His decision to side-step art school was in proper order. As an educated person, he knows how to choose for himself what to read, and what to go see. He embarked on a purposefully directed path of self-education. Self-taught artists are typically those who do not receive formal training in an academic program designed and structured within an art school’s particularized philosophy, where art practice is framed into a doctrine or a dogma. An art school’s doctrine may have aesthetic and intellectual merit, but a young person interring an undergraduate program (out of high school) generally lack the knowledge necessary to evaluate the various philosophical orientations before choosing a “program” for study. As a mature person, there was no need for Simmons to engage that predicament. 

The classification Naïve Art is usually assigned to artwork created by a person who lacks the formal education and training that a professional artist undergoes in an art school program.

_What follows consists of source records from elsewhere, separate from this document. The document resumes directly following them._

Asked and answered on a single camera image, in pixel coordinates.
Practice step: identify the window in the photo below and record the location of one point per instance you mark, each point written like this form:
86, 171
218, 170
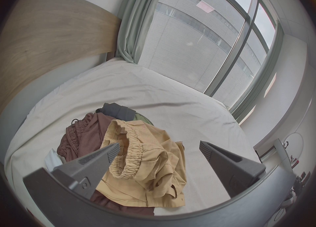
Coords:
192, 38

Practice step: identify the brown shorts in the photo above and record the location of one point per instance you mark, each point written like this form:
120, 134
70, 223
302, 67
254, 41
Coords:
86, 132

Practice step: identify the bed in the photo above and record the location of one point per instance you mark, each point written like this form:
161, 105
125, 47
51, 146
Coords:
153, 90

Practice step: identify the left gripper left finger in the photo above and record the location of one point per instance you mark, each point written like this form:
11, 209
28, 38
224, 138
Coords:
84, 171

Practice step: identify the tan shorts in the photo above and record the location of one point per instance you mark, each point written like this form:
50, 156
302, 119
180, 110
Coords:
153, 161

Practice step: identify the grey-green curtain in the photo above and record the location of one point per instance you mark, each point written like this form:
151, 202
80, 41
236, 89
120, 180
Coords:
138, 18
266, 73

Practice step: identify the black garment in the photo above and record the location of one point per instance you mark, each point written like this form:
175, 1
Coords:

Naïve art is generally recognized for its childlike qualities. Although Simmons’ artwork swells with an indwelling optimism, the description of the naive artist does not fit him. He shares nothing in common with the French painter Henri Rousseau, nor the American folk artist Grandma Moses. The self-taught African-American artists Horace Pippin and Bill Traylor may be appreciated for their earnest expressions, but they too share little in common with Simmons’ art practice. He has a wide educated cultural exposure in life. Yet his artwork is friendly and inspired, not full of angst, nor brimming with didactic posturing. 

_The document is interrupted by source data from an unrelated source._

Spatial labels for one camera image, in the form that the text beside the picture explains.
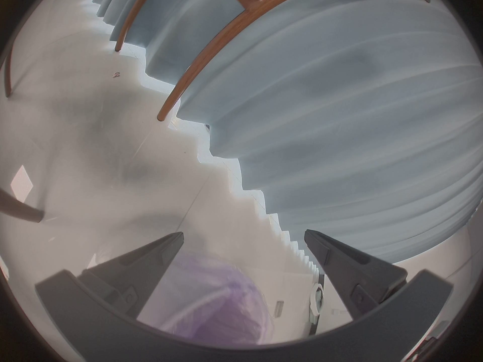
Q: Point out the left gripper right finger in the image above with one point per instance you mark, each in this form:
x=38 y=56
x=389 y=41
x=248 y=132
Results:
x=354 y=277

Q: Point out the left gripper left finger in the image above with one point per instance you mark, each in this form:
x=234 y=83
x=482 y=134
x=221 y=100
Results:
x=128 y=277

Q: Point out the purple plastic bag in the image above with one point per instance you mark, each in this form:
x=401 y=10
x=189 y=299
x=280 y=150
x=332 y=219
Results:
x=234 y=304

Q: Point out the pale blue curtain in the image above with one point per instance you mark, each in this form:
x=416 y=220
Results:
x=339 y=126

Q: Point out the white cushioned wooden chair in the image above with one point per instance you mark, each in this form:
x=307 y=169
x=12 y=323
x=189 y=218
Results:
x=254 y=3

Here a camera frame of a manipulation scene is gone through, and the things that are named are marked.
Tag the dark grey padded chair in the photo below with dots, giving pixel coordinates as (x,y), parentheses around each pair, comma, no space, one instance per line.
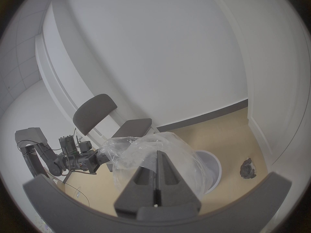
(94,110)

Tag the white wardrobe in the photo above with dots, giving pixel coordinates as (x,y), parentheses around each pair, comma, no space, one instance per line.
(279,93)

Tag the clear plastic bag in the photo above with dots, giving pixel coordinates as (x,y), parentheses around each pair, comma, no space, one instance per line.
(136,149)

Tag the black plastic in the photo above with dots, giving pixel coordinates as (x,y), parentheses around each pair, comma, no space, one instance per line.
(247,170)

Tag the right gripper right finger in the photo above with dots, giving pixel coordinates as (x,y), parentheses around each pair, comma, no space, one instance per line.
(179,193)

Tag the pale grey trash bin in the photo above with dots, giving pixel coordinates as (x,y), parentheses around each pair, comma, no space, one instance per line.
(213,169)

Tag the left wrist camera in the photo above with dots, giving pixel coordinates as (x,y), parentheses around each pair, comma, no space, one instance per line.
(85,146)

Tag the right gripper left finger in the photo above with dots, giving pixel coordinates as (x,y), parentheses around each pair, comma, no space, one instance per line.
(136,193)

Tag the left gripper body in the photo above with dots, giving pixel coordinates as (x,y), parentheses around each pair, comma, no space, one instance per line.
(91,162)

All artists are self-taught to a degree, particularly as they evolve beyond their art school indoctrination. “There is no greater education than one that is self-driven” (American astrophysicist Neil deGrasse Tyson). Simmons’ strategy for being self-taught was to engage the African-American artists and the “mainstream” art world, as dynamic communities. The strategy was to get out into the world to see what is going on, and to allow for himself a greater perspective on human creativity, in order to make informed decisions as to what would be good choices for his commitment. Intrinsic motivation is the key to learning. One needn’t wait around to be inspired to think for oneself, or to be creative, innovative, or to think critically. The human mind is complex and very creative in forging outlets in order to showcase personal power and broaden personal horizons. The disparate ideas that flow through the global environments promote critical thinking; it promotes looking at ideas and situations from different perspectives. Through Simmons’ approach, every conversation becomes a seminar, and every question becomes a lesson. 

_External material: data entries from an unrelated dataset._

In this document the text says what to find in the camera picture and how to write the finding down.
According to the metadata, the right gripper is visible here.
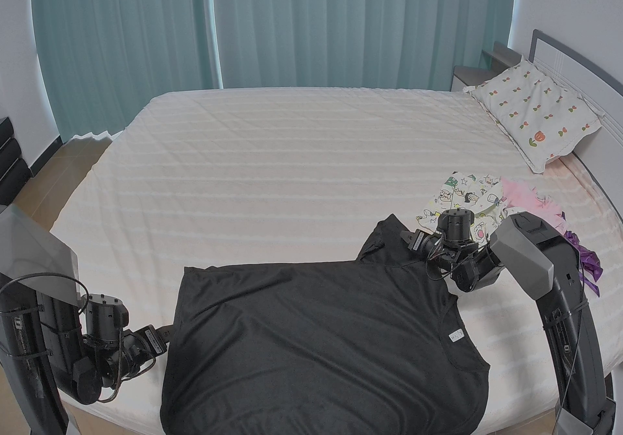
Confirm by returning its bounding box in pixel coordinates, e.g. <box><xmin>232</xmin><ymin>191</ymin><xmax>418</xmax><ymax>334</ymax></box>
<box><xmin>410</xmin><ymin>230</ymin><xmax>441</xmax><ymax>256</ymax></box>

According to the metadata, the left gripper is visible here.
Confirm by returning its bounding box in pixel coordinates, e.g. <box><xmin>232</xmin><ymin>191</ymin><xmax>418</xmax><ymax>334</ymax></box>
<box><xmin>130</xmin><ymin>324</ymin><xmax>171</xmax><ymax>359</ymax></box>

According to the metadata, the black T-shirt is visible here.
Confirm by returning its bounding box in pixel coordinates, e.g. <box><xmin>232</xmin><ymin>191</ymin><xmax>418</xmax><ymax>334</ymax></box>
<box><xmin>160</xmin><ymin>214</ymin><xmax>491</xmax><ymax>435</ymax></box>

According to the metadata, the bed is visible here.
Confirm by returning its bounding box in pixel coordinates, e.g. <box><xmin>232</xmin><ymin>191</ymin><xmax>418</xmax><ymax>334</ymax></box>
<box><xmin>49</xmin><ymin>29</ymin><xmax>623</xmax><ymax>435</ymax></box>

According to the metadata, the white printed pyjama top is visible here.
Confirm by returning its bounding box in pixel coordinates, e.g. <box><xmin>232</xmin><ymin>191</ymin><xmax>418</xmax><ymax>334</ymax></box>
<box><xmin>415</xmin><ymin>171</ymin><xmax>507</xmax><ymax>246</ymax></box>

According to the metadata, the pink garment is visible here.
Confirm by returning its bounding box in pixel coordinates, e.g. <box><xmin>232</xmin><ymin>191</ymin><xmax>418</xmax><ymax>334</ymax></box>
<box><xmin>501</xmin><ymin>177</ymin><xmax>570</xmax><ymax>234</ymax></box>

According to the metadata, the purple garment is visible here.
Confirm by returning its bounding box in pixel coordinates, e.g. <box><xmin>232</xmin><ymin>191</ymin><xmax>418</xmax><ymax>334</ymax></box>
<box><xmin>560</xmin><ymin>211</ymin><xmax>604</xmax><ymax>297</ymax></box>

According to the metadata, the white printed pillow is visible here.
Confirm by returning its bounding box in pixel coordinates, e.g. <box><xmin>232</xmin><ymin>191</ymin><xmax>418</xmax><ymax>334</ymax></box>
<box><xmin>467</xmin><ymin>57</ymin><xmax>603</xmax><ymax>174</ymax></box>

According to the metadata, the grey bedside table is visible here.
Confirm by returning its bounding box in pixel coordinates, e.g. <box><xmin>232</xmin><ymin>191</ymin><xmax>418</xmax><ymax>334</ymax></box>
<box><xmin>453</xmin><ymin>41</ymin><xmax>524</xmax><ymax>93</ymax></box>

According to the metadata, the black chest of drawers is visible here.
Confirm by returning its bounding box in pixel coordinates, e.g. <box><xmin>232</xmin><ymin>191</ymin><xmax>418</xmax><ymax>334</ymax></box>
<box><xmin>0</xmin><ymin>117</ymin><xmax>34</xmax><ymax>207</ymax></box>

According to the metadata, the blue-green curtain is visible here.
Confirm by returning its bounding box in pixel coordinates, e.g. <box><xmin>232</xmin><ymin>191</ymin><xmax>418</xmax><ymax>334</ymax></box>
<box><xmin>212</xmin><ymin>0</ymin><xmax>517</xmax><ymax>93</ymax></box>
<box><xmin>30</xmin><ymin>0</ymin><xmax>225</xmax><ymax>139</ymax></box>

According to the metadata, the black cable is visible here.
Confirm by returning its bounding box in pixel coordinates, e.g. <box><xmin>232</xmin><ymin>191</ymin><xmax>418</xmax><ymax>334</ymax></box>
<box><xmin>0</xmin><ymin>273</ymin><xmax>90</xmax><ymax>317</ymax></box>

Artists challenge one another’s minds persistently, which encourages the thinking that makes a person who they are. Fortunately, many artists embody a generosity of spirit, through which they meet, talk, and argue, about all the important formal and philosophical issues of the day, and the significance of each of their particular art practices. The tendency is to challenge one another to a degree where advanced learning continues as commonplace. The American painter Mark Tansey (The son of two art historians) initiated weekly meetings among his Tribeca (New York) artist friends at the No Moore bar, to just socialize and talk. Simmons was friends with the abstract painter Edward Clark, who along with the artist Jack Whitten, were among the most intellectually generous people in the New York art world. Through these interactions, he experienced and appreciated the art world as a cauldron of intense emotions, agitation, inquiry, and a shared predicament of life, one that is primed for the bubbling of conditions instrumental to a dynamic art practice. 

It is firmly within the human condition that Danny Simmons’ art practice resides. His journey is based on individual aptitude, potential, and his mind’s power to extract from the senses. He takes us back to a more imaginative, more primal, more magical mind set where art practice is truly life serving.